What is needed: From the records below, extract only the lines running from the line with "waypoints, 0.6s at" to the line with "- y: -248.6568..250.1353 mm", both lines included, reproducing them exactly.

Records drawn from a dataset:
* * * * *

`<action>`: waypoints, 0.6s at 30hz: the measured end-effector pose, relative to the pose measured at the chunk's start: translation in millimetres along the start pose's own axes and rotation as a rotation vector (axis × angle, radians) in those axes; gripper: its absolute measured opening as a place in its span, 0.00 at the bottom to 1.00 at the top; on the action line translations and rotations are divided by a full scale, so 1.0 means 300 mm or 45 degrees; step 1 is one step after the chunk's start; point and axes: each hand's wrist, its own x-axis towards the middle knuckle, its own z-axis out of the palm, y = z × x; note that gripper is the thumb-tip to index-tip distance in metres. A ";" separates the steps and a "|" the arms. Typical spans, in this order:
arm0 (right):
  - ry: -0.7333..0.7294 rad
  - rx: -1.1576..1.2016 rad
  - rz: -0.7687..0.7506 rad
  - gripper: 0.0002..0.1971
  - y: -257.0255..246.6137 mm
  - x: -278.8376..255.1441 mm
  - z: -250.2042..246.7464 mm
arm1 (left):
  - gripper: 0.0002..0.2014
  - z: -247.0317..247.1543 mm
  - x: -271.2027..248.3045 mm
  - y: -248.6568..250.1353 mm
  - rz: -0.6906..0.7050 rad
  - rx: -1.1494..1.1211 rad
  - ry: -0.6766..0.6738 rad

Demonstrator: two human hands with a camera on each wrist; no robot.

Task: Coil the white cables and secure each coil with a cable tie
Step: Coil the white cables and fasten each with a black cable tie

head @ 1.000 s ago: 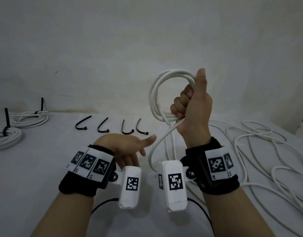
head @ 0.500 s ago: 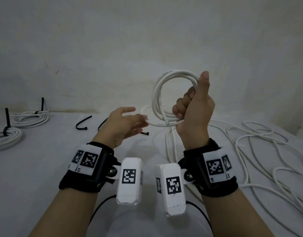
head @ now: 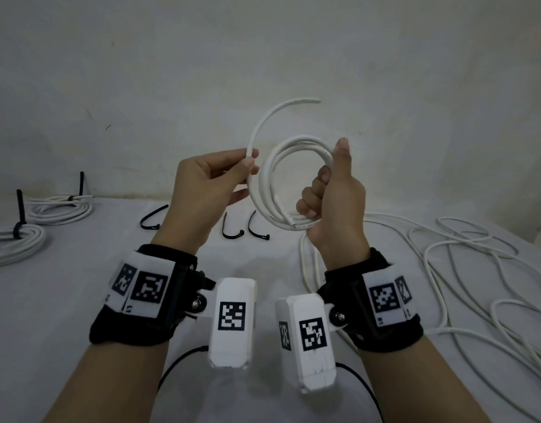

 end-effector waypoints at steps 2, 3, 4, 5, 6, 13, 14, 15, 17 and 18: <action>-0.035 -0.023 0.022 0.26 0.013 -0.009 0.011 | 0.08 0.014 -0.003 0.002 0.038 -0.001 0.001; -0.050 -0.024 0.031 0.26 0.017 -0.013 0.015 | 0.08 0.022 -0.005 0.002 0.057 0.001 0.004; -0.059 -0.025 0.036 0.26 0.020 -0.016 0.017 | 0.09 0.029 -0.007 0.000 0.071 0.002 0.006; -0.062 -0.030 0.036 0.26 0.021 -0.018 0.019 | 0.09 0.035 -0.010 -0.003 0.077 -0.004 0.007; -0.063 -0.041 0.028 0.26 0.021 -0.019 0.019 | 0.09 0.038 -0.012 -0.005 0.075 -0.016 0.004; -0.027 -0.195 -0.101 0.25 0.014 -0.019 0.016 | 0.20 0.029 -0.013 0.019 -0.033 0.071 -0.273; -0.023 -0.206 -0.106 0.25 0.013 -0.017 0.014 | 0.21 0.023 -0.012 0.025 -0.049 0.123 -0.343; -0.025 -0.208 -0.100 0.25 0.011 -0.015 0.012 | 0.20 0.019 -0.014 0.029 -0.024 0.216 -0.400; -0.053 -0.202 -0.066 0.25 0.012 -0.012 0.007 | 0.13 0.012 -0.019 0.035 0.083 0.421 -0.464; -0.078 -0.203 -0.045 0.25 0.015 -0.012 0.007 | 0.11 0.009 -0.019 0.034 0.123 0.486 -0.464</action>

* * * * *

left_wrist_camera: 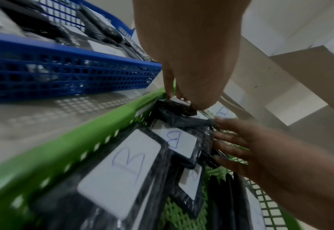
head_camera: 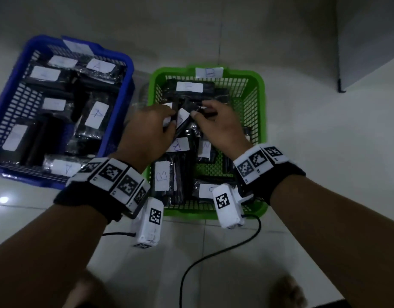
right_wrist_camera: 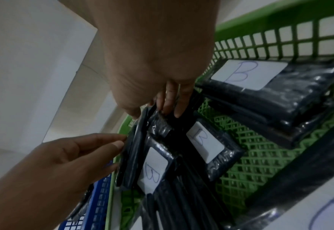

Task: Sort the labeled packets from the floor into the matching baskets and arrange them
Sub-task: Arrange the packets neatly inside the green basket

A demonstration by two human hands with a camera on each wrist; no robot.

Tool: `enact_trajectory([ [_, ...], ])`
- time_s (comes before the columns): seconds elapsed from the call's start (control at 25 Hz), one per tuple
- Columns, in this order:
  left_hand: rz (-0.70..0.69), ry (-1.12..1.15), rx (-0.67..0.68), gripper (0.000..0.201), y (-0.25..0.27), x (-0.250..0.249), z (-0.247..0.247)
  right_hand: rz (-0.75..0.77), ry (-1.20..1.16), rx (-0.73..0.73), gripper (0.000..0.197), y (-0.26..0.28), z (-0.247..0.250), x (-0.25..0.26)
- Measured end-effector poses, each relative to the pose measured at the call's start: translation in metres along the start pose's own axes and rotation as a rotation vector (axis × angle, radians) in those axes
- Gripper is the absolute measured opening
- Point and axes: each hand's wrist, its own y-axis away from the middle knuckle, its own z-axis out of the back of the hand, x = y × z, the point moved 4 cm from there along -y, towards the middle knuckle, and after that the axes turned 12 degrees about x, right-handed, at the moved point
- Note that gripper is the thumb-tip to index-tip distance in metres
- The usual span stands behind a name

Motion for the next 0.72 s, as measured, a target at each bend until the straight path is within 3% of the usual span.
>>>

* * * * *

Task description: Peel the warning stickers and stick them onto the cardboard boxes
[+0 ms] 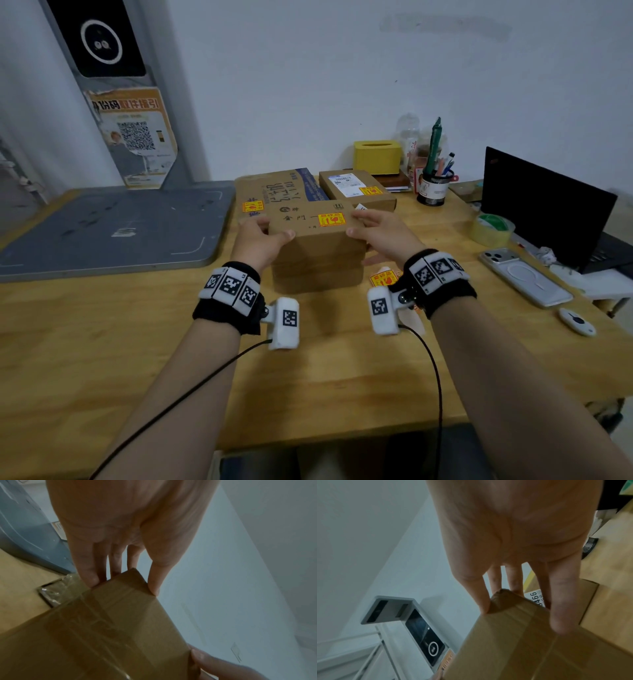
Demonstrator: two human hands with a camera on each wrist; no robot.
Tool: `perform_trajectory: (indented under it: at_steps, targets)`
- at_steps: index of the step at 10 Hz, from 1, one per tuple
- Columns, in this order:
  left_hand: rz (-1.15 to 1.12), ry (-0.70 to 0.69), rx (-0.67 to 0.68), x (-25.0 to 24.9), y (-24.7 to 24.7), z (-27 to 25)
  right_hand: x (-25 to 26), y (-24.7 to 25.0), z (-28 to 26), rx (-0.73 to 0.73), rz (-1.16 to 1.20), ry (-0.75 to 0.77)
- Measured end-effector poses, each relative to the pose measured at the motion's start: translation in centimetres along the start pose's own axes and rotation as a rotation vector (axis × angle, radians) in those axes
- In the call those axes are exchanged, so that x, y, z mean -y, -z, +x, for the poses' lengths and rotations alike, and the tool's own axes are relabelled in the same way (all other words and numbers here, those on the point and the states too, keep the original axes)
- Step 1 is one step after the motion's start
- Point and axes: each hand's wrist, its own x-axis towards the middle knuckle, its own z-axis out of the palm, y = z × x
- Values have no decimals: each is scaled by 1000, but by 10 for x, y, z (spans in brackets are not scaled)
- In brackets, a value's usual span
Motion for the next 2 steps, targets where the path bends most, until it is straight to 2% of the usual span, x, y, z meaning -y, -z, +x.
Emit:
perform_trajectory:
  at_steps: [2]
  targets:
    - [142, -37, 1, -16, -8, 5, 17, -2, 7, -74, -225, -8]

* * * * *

Task result:
`<action>`: waypoints, 0.6s at 30hz: the measured end-effector pose, relative to the pose measured at the chunk's start: translation in millimetres along the start pose's own axes and rotation as a rotation vector (axis × angle, radians) in those axes; gripper: its absolute measured opening as a place in its span, 0.00 at the bottom to 1.00 at the top; on the action line translations and rotations are divided by a full scale, so 1.0 means 300 mm or 45 degrees; step 1 is one step after the chunk's start; point and axes: each hand's wrist, its own x-axis towards the middle knuckle, its own z-axis out of the palm, y = z × x; note that gripper is the thumb-tip to index-tip distance in metres. A ";" separates the steps and a "|" the arms. Typical spans, in this order:
arm0 (right):
  - ry: -0.7333..0.7294 rad
  - rx: -1.1576..1.2016 rad
  - rz: -0.7687..0.7506 rad
  - gripper: 0.0002..0.1971
  - y: -257.0255..246.6137 mm
  - x: -278.8376..255.1441 mm
  - z: -250.2042..246.7464 mm
arm1 (left):
  - gripper: 0.0002..0.2014
  - z: -247.0317..247.1543 mm
  - x: -271.2027..248.3045 mm
  - y: -248.6568..250.1353 mm

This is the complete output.